L’Eros des femmes comporte sa part de risque, représentée par les longues épines qui griffent la peau du modèle. Entre autres, multiplier les conquêtes pose un risque sur le long terme, en érodant la capacité d’aimer. Et, puisque l’Eros Femme se veut plus « manipulateur », il peut susciter de l’incompréhension chez l’homme, et pousser, parfois, à la violence. Aussi, l’immense quantité d’effort et de temps que les femmes passent à se mettre en valeur est aussi source de douleur, parfois en provoquant des complexes. L’Eros, qu’il soit masculin ou féminin, à un coût.

Cette attention indésirée

Si je voulais grossièrement résumer l’Eros Femme, je dirais qu’il s’agit « d’un spectacle tout entier conçu pour se rendre le plus désirable possible, aux yeux du meilleur homme possible, pour le pousser à passer à l’action ». C’est là le but de toute cette parade : attirer le meilleur partenaire. Hélas, c’est aussi en cela que cet Eros, s’il n’est pas apprivoisé, est dangereux : une femme ne peut jamais choisir à qui elle va plaire. Plus elle se rend désirable, plus le nombre d’hommes qui la veulent augmente. Et, statistiquement, la majorité de ces hommes ne sont en retour pas désirables par l’hypergamie féminine.

Ainsi, la femme attire peut-être le regard de celui qu’elle convoite, mais aussi l’attention de ceux qui ne l’intéressent pas, et qui veulent s’emparer tout autant d’elle. Ceux-là, je les représente dans cette œuvre par ces mains noueuses et appendices tentaculaires grotesques, tendus vers les cuisses et la poitrine du modèle.

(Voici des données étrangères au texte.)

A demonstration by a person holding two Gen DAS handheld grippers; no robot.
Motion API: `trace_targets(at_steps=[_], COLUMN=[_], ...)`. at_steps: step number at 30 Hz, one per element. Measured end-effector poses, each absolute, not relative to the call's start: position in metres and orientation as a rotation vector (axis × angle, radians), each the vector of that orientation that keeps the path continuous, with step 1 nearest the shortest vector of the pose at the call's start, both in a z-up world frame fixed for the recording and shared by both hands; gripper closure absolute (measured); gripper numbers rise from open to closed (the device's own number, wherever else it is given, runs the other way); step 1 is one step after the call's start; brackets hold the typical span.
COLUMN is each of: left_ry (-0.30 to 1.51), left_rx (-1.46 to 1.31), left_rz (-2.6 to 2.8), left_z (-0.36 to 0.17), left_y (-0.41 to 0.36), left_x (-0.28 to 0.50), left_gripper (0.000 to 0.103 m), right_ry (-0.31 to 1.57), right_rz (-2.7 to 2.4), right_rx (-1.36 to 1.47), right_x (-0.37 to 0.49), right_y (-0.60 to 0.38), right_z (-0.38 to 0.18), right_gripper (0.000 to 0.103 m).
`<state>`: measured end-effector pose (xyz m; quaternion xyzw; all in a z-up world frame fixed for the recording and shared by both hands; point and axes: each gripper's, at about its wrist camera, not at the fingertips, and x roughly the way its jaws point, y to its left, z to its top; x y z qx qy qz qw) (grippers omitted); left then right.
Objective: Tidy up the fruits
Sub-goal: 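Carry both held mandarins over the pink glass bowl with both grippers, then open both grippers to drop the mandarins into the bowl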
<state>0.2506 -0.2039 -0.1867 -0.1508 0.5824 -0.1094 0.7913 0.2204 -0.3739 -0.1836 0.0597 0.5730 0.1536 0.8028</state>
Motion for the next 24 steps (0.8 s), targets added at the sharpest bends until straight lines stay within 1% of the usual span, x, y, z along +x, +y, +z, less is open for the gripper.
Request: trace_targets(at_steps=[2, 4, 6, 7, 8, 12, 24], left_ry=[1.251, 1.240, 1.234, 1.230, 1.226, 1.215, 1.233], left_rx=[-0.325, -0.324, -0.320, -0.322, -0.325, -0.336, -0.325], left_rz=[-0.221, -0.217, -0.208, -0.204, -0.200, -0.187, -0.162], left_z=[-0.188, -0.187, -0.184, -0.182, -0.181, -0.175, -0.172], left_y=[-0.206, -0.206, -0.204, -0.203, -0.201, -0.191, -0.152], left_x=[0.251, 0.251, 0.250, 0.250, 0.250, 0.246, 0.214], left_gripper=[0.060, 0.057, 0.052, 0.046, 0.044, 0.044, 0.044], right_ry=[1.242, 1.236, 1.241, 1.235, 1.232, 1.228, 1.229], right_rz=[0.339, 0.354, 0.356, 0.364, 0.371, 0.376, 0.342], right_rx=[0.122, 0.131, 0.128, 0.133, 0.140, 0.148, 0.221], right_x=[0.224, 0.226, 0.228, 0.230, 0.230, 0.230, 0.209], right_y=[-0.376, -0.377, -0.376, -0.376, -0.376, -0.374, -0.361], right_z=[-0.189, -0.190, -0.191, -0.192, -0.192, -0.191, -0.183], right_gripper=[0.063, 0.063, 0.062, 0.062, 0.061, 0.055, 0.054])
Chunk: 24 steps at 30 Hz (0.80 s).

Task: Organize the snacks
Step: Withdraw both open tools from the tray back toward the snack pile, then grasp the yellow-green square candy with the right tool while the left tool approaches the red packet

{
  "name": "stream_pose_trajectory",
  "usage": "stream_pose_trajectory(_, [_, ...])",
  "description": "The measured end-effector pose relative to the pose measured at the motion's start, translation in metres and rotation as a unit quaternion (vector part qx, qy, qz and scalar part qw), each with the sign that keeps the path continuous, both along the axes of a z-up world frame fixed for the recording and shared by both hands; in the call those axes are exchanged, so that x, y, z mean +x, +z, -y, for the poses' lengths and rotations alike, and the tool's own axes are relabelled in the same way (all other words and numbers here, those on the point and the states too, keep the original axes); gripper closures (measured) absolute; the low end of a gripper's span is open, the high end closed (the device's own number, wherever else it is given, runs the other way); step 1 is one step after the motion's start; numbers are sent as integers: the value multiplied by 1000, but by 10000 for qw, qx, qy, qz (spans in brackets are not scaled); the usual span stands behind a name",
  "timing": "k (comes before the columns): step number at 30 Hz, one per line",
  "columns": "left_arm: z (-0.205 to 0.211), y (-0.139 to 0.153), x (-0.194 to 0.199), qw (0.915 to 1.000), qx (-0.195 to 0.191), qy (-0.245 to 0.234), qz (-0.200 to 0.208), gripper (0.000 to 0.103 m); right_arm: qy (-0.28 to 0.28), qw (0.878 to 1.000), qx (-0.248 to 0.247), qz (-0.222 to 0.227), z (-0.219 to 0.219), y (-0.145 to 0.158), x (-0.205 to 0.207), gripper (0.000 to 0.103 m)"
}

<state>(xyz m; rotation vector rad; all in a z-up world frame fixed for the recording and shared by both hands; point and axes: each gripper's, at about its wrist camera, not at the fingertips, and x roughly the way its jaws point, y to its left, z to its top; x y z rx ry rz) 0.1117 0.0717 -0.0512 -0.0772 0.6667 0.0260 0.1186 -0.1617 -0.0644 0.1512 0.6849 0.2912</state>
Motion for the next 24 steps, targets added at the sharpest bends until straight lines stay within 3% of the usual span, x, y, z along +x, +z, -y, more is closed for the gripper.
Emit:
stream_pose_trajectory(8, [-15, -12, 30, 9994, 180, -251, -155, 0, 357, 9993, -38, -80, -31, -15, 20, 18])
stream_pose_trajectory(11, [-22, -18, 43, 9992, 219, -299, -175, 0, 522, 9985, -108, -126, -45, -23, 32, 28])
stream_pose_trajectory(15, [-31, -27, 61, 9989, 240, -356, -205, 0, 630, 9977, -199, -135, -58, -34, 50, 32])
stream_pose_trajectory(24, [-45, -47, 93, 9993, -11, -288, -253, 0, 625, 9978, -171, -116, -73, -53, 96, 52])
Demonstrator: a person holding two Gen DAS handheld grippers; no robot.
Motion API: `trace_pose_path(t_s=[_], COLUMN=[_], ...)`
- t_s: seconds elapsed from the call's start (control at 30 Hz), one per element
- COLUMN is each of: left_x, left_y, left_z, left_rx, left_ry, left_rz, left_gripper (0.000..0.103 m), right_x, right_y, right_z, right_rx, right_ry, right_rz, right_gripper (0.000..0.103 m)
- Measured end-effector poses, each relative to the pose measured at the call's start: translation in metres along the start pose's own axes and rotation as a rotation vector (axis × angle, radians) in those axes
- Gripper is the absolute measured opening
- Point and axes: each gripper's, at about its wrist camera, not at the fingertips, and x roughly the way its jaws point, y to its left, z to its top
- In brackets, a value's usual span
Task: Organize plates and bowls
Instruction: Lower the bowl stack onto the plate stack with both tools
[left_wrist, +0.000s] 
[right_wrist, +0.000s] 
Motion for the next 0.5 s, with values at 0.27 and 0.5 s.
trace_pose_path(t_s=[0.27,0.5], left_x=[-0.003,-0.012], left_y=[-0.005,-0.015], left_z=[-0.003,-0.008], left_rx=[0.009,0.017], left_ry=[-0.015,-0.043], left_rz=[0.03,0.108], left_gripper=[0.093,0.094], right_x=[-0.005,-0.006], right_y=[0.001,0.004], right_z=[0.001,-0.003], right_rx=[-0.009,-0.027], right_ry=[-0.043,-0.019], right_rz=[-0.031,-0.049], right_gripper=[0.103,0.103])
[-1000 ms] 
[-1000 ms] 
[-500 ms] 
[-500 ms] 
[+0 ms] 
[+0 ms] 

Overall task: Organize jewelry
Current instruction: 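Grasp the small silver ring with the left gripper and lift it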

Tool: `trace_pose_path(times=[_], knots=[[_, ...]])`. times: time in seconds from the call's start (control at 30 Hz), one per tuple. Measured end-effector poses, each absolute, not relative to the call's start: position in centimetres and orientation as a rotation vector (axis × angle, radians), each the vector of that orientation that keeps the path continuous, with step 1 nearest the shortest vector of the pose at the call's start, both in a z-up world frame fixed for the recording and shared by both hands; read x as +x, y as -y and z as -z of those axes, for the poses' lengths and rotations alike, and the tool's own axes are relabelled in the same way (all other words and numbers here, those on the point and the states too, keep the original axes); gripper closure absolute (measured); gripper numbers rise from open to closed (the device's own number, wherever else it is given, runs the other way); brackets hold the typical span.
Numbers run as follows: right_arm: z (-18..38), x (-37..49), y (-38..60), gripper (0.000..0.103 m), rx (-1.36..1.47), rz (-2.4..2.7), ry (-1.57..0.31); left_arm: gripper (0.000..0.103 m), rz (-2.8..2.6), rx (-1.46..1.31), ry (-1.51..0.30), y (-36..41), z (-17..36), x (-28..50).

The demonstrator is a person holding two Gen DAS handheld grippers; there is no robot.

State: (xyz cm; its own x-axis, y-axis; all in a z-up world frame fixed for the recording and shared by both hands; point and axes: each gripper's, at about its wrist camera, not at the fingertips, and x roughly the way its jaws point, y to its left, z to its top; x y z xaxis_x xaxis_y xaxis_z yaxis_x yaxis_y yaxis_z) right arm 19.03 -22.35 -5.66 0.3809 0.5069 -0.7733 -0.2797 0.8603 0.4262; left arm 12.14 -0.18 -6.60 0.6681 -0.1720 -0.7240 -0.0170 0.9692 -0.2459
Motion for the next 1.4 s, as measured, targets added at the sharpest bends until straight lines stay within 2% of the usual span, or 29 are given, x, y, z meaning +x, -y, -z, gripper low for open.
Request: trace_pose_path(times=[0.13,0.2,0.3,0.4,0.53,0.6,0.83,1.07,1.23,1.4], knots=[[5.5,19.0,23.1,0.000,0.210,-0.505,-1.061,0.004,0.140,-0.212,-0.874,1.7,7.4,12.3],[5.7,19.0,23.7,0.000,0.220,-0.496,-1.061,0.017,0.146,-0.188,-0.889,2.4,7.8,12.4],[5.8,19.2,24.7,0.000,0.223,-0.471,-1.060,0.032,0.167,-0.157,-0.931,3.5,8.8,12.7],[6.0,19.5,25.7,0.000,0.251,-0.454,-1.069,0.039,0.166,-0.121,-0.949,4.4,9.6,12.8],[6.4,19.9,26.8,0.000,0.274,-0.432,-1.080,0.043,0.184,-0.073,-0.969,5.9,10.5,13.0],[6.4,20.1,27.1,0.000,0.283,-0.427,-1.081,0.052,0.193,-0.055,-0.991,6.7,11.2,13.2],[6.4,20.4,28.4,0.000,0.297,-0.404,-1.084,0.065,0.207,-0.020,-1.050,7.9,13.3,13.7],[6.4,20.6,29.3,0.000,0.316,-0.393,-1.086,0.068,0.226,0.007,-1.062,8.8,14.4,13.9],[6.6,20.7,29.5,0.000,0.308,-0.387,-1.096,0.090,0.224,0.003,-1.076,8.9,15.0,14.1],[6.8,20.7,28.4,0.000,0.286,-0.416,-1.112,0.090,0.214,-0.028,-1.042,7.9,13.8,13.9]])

La religion de notre temps

Aujourd’hui, l’intimité n’a strictement plus rien de sacré. Ce n’est plus un trésor qu’on se garde de donner trop souvent, mais une bête terrible qui exige de nous que nous assouvissions sa faim à chaque instant. Le sexe est partout, où qu’on regarde, au point qu’il est devenu la religion de notre temps, comme le suggèrent ces cierges que j’ai peint. Aujourd’hui, la sensualité est le nouveau sacré, que ça nous plaise ou non.

Eros : le motif de la roue et le choix des fleurs

Il y a autour du modèle un motif circulaire. C’est une roue, qui reprend la roue du paon illustré plus bas. Cette fois, pas de plumes. A la place, j’ai posé de la feuille d’or. La radiance vient mettre le modèle en valeur, en particulier son regard hypnotique. Ce vortex que créé ce motif renvoi à la volonté de capter l’attention. L’Eros veut attirer l’objet de sa convoitise à lui. Quant à cet or, il reprend l’idée d’artifice dont on se couvre pour apparaître sous un jour favorable.

Quant aux fleurs, j’ai opté pour le fushia. C’est un symbole d’amour ardent, qui s’offre à la mesure (ou démesure) du désir que l’on ressent pour une personne. D’ailleurs, la couleur fushia est l’une des plus compliquées (avec le turquoise) à produire dans une palette. J’ai trouvé que c’était un détail intéressant, pour renforcer l’idée que l’Eros, derrière ce que tout le monde en connaît, est une notion plus délicate qu’il n’y paraît.